## WORK ORDER
Could you retype all of the data below exactly as given?

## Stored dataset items
........

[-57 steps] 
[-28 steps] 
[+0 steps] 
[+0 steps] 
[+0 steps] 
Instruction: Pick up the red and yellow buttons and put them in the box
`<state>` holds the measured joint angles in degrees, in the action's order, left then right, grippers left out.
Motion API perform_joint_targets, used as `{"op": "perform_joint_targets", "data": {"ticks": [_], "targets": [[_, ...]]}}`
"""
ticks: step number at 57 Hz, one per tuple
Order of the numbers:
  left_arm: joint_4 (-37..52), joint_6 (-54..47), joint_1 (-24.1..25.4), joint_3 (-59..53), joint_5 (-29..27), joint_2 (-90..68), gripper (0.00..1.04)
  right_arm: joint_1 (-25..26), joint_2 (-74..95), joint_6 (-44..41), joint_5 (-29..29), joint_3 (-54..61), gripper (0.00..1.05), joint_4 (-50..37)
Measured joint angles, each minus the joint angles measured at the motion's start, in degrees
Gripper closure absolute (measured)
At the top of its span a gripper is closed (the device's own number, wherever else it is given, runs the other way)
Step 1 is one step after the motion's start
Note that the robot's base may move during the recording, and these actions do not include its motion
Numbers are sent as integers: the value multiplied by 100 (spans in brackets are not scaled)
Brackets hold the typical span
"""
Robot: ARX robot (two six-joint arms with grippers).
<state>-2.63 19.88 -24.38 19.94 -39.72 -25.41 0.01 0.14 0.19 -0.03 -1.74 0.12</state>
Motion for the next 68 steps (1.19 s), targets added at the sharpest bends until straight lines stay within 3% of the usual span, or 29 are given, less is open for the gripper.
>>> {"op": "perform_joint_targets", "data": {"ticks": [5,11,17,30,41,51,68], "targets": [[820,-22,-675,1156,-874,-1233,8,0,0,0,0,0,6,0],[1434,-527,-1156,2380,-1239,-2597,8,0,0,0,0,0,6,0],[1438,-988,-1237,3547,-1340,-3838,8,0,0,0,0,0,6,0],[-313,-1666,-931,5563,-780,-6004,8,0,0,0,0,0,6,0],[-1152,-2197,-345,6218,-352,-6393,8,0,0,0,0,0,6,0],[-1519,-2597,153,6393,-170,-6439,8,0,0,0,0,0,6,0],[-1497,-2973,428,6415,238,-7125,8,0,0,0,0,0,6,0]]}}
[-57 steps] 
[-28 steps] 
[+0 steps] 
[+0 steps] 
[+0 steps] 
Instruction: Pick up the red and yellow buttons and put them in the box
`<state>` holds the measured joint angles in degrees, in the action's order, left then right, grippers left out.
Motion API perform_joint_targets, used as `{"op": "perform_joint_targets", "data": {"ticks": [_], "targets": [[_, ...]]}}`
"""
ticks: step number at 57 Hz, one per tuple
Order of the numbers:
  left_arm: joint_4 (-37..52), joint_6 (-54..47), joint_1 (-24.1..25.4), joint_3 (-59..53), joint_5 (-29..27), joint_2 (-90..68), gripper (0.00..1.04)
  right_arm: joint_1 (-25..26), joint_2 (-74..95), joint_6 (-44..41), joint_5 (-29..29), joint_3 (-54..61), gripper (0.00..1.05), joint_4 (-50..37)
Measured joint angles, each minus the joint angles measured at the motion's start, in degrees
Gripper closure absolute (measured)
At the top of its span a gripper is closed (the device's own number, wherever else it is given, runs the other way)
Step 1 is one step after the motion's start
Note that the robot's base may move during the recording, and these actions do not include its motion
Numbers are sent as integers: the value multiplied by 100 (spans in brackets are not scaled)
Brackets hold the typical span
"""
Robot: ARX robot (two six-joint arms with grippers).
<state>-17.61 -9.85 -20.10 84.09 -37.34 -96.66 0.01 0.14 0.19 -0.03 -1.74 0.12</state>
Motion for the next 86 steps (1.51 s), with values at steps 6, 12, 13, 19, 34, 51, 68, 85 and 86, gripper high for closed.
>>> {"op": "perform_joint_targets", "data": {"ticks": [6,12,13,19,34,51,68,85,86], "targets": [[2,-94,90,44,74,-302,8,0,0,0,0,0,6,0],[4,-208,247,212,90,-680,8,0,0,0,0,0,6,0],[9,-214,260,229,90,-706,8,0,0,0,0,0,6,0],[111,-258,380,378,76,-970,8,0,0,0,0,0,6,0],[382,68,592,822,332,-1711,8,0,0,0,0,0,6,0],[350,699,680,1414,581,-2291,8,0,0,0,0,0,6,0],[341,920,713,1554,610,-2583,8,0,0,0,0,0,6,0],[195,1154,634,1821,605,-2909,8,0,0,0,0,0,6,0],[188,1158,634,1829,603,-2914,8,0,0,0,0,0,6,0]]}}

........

## SOLUTION
[-57 steps] 
[-28 steps] 
[+0 steps] 
[+0 steps] 
[+0 steps] 
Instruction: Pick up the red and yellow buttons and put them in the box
`<state>` holds the measured joint angles in degrees, in the action's order, left then right, grippers left out.
Motion API perform_joint_targets, used as `{"op": "perform_joint_targets", "data": {"ticks": [_], "targets": [[_, ...]]}}`
"""
ticks: step number at 57 Hz, one per tuple
Order of the numbers:
  left_arm: joint_4 (-37..52), joint_6 (-54..47), joint_1 (-24.1..25.4), joint_3 (-59..53), joint_5 (-29..27), joint_2 (-90..68), gripper (0.00..1.04)
  right_arm: joint_1 (-25..26), joint_2 (-74..95), joint_6 (-44..41), joint_5 (-29..29), joint_3 (-54..61), gripper (0.00..1.05), joint_4 (-50..37)
Measured joint angles, each minus the joint angles measured at the motion's start, in degrees
Gripper closure absolute (measured)
At the top of its span a gripper is closed (the device's own number, wherever else it is given, runs the other way)
Step 1 is one step after the motion's start
Note that the robot's base may move during the recording, and these actions do not include its motion
Numbers are sent as integers: the value multiplied by 100 (spans in brackets are not scaled)
Brackets hold the typical span
"""
Robot: ARX robot (two six-joint arms with grippers).
<state>-2.63 19.88 -24.38 19.94 -39.72 -25.41 0.01 0.14 0.19 -0.03 -1.74 0.12</state>
Motion for the next 68 steps (1.19 s), targets added at the sharpest bends until straight lines stay within 3% of the usual span, or 29 are given, less is open for the gripper.
>>> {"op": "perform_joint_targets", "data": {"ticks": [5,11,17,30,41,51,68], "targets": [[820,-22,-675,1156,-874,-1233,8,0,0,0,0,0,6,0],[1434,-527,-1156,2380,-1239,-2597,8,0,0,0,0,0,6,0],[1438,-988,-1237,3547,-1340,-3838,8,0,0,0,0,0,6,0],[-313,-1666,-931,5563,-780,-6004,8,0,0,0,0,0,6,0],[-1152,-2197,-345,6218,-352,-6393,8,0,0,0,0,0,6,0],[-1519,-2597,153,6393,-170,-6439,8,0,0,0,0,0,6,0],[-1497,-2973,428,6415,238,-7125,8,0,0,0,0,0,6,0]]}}
[-57 steps] 
[-28 steps] 
[+0 steps] 
[+0 steps] 
[+0 steps] 
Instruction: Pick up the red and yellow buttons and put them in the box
`<state>` holds the measured joint angles in degrees, in the action's order, left then right, grippers left out.
Motion API perform_joint_targets, used as `{"op": "perform_joint_targets", "data": {"ticks": [_], "targets": [[_, ...]]}}`
"""
ticks: step number at 57 Hz, one per tuple
Order of the numbers:
  left_arm: joint_4 (-37..52), joint_6 (-54..47), joint_1 (-24.1..25.4), joint_3 (-59..53), joint_5 (-29..27), joint_2 (-90..68), gripper (0.00..1.04)
  right_arm: joint_1 (-25..26), joint_2 (-74..95), joint_6 (-44..41), joint_5 (-29..29), joint_3 (-54..61), gripper (0.00..1.05), joint_4 (-50..37)
Measured joint angles, each minus the joint angles measured at the motion's start, in degrees
Gripper closure absolute (measured)
At the top of its span a gripper is closed (the device's own number, wherever else it is given, runs the other way)
Step 1 is one step after the motion's start
Note that the robot's base may move during the recording, and these actions do not include its motion
Numbers are sent as integers: the value multiplied by 100 (spans in brackets are not scaled)
Brackets hold the typical span
"""
Robot: ARX robot (two six-joint arms with grippers).
<state>-17.61 -9.85 -20.10 84.09 -37.34 -96.66 0.01 0.14 0.19 -0.03 -1.74 0.12</state>
Motion for the next 86 steps (1.51 s), with values at steps 6, 12, 13, 19, 34, 51, 68, 85 and 86, gripper high for closed.
>>> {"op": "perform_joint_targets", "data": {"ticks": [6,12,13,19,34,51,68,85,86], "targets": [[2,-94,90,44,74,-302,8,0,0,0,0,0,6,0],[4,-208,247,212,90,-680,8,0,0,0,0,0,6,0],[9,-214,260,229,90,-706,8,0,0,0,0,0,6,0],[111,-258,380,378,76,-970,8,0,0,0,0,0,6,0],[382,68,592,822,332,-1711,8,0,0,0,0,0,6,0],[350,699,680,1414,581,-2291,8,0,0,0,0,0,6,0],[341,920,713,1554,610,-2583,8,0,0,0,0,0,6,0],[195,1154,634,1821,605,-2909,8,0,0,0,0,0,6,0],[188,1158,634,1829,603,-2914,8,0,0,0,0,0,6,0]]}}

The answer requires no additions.